At least 90 other people have also been injured in the blasts which took place at around midday, officials told AFP. 

The Islamic State (IS) group has claimed responsibility for the first two attacks. 

The bombings are the latest in a string of high casualty attacks, which has now seen more than 160 people killed in and around Baghdad since last week. 

Abadi on Tuesday afternoon vowed a strong response to the attacks, pledging to make sweeping changes to the city's security apparatus.

The influential Shia cleric Muqtada al-Sadr, meanwhile, has slammed Iraq's politicians for their "inability to protect" Iraqi civilians.

"These explosions...are the clearest evidence that your government has become unable to protect you and offer you security," Sadr said in a statement.

Sadr City, which was targeted with a double bombing on Tuesday, is a stronghold of support for the firebrand cleric, who recently led a wave of anti-government protest over corruption and the formulation of a new government. 

Imad Alou, an expert on security affairs, told the al-Monitor website that the bombings were a result of both the losses IS was facing on the battlefield and the current political instability in Iraq.

“Whenever a political crisis emerges, the security situation in the country is negatively affected,” he said, referring to the continued wrangling in the Baghdad parliament over the introduction of a technocratic government.

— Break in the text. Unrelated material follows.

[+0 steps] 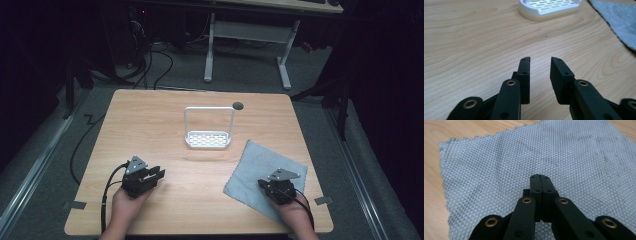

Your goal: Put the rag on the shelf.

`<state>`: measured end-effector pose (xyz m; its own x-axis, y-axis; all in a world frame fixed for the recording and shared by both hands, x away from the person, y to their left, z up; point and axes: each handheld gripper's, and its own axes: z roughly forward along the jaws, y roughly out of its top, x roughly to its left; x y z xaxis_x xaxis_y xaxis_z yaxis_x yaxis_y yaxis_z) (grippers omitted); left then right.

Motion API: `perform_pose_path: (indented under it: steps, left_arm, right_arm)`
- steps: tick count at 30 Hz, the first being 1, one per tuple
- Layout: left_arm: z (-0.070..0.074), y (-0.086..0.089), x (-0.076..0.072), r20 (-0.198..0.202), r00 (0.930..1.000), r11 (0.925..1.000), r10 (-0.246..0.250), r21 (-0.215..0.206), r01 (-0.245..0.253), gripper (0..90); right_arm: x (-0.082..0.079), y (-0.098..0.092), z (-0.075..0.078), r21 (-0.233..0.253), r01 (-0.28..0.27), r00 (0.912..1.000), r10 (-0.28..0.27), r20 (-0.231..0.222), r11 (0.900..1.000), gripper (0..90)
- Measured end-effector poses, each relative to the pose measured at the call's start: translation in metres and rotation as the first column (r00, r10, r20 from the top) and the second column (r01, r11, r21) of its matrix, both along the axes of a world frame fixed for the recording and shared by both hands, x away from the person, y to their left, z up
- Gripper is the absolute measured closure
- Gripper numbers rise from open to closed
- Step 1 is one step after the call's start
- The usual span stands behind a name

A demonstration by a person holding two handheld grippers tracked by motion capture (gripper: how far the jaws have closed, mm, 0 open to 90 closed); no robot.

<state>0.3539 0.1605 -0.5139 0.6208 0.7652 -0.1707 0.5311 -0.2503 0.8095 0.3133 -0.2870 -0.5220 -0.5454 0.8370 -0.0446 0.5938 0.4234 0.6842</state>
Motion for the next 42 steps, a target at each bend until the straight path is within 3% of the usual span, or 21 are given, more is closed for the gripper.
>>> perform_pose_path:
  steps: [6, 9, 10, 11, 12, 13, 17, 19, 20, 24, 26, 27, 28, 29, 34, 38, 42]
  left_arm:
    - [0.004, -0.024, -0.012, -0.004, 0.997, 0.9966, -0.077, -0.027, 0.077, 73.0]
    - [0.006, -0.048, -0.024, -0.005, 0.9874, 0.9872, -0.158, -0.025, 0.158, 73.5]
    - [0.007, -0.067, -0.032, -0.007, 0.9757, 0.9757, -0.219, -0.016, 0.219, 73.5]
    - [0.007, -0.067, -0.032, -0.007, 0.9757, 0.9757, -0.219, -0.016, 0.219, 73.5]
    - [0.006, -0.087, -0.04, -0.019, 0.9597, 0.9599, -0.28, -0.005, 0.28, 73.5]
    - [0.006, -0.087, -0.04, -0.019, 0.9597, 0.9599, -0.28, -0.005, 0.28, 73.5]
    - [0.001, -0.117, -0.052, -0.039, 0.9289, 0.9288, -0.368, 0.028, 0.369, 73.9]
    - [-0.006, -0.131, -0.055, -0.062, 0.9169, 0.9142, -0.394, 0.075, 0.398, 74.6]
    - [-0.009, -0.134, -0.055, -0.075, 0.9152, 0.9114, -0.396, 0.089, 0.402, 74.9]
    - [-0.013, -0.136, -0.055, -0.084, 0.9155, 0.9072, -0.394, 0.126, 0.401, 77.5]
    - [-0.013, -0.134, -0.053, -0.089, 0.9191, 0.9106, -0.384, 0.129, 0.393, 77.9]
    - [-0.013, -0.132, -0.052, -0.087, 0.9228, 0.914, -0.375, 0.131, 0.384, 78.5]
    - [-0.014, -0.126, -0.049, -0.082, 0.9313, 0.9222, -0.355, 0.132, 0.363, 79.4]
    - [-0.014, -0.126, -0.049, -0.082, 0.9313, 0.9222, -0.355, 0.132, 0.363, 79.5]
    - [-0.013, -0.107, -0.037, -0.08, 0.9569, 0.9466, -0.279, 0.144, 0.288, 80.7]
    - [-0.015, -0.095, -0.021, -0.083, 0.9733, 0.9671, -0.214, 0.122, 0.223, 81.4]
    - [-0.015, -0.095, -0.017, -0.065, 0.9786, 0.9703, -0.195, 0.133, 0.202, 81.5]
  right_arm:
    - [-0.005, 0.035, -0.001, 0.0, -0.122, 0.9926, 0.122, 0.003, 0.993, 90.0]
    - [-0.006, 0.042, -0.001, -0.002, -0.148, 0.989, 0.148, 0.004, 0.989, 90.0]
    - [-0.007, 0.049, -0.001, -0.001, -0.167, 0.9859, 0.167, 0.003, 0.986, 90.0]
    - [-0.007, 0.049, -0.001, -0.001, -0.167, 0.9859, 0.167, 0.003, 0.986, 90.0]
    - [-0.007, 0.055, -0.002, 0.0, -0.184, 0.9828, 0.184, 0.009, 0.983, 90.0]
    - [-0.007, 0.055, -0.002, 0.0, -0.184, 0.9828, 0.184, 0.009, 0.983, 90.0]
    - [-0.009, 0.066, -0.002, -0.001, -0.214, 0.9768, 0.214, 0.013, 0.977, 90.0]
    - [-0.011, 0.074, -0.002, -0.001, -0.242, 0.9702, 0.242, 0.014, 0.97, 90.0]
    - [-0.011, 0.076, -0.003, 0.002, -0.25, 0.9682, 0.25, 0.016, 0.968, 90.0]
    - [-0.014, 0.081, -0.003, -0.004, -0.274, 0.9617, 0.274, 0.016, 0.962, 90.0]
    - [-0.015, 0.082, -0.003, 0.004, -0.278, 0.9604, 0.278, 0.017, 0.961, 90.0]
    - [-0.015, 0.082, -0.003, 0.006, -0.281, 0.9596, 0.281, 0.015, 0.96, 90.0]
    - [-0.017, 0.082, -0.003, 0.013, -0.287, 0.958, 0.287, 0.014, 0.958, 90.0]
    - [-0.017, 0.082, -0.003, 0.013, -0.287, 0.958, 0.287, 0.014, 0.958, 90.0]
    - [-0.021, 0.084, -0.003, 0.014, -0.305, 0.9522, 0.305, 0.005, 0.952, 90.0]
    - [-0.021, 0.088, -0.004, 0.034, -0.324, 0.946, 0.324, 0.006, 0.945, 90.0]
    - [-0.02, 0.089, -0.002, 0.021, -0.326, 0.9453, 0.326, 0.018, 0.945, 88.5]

“IS has moved its sleeper cells as it has been facing major pressure on the battle fronts. The government ought to activate its intelligence efforts and find out where these sleeper cells are located in the provinces and cities. [The government] should spare no effort to put pressure on these cells and arrest them.”

IS overran large areas north and west of Baghdad in June 2014, and later made further advances in Anbar, seizing its capital Ramadi in 2015.

On Monday, the Pentagon said that IS has lost almost half of what it had once held in Iraq.

The Defence Department previously estimated that IS fighters had lost control of about 40 percent of the territory they claimed in Iraq and about 10 percent of the land they held in Syria, but has now revised the estimates.